What is expected :: State how many lines in the entries below contain "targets". Write nothing but the number.

Record excerpts ::
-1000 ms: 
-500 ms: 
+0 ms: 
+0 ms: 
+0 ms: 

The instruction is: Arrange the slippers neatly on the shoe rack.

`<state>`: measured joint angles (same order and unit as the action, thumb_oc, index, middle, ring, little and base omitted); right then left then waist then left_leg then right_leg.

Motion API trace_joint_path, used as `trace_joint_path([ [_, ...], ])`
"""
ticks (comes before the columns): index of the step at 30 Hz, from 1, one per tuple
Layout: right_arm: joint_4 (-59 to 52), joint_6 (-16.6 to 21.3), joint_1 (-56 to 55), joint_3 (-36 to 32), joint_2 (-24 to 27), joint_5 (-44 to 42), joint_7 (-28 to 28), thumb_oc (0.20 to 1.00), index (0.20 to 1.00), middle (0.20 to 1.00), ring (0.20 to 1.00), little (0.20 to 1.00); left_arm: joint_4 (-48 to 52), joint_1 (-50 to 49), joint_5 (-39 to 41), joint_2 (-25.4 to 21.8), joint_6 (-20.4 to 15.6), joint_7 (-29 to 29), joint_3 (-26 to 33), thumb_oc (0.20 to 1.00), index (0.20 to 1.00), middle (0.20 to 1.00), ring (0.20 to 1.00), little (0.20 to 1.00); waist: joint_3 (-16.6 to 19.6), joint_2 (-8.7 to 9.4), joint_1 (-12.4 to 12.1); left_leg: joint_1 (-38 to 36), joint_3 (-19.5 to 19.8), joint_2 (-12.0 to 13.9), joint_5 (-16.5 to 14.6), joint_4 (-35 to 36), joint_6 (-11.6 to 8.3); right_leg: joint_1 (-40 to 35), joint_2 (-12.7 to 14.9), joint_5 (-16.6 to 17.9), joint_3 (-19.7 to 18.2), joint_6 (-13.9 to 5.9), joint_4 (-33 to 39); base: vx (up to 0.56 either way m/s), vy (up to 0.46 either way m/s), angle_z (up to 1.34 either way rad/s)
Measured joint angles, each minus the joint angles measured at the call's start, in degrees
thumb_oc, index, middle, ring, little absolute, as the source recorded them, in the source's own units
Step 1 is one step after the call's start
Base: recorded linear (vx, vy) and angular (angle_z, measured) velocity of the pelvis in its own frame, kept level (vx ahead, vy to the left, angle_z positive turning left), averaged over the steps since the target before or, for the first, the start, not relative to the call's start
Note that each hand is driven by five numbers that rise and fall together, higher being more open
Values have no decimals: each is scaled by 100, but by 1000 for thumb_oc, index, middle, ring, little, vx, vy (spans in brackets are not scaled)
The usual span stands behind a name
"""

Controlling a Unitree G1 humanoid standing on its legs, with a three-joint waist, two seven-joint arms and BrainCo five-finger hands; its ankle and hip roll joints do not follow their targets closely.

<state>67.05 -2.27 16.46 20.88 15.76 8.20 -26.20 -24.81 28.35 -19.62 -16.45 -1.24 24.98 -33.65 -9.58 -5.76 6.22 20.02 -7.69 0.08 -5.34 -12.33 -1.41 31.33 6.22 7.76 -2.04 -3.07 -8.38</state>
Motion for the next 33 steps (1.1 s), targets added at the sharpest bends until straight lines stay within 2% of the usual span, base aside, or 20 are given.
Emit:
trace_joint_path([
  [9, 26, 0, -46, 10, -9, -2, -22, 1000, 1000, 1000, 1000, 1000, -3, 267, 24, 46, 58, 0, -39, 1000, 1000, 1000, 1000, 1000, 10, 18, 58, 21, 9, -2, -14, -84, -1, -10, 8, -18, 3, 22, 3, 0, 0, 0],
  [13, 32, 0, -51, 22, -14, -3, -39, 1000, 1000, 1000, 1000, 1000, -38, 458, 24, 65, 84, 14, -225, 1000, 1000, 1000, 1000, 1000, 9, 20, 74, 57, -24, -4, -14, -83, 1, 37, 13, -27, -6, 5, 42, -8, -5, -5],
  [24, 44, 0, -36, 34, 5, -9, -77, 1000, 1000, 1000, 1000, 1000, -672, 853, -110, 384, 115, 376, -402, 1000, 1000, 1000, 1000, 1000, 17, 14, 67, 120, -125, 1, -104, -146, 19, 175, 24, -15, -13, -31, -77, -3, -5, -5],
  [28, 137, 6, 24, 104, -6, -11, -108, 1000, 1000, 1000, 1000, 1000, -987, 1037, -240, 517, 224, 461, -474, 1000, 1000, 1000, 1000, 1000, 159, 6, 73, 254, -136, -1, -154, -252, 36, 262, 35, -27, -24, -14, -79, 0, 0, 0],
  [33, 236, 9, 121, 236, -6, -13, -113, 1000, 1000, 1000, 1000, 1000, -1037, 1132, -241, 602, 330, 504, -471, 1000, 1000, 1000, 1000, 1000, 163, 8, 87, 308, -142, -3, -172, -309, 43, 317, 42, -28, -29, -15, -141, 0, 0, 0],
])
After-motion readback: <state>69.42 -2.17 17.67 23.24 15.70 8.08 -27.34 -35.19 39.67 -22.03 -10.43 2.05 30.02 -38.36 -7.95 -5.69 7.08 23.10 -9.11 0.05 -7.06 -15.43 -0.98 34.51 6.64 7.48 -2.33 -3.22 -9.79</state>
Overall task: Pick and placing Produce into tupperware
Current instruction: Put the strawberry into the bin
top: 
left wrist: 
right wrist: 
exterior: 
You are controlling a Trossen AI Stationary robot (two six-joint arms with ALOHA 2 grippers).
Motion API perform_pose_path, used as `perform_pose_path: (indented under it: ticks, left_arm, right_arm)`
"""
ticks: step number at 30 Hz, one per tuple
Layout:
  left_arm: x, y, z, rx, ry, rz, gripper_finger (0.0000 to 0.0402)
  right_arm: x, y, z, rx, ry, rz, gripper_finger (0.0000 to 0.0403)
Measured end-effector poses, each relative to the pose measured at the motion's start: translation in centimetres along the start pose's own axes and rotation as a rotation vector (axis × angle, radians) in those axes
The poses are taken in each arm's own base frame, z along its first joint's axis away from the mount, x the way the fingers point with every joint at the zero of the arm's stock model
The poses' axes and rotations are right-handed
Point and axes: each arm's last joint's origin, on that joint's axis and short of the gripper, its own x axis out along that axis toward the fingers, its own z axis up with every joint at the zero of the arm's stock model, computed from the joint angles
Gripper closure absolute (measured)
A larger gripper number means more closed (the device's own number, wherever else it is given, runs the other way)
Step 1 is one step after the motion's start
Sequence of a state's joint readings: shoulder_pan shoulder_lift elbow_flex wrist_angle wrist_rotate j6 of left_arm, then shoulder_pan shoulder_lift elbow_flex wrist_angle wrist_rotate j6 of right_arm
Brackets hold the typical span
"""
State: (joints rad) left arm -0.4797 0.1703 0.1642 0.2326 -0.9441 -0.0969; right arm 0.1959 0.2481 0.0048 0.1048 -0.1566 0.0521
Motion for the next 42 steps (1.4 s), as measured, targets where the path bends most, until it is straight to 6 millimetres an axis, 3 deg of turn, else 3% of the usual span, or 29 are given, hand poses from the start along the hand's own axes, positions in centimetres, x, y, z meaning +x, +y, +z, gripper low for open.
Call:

The answer :: 3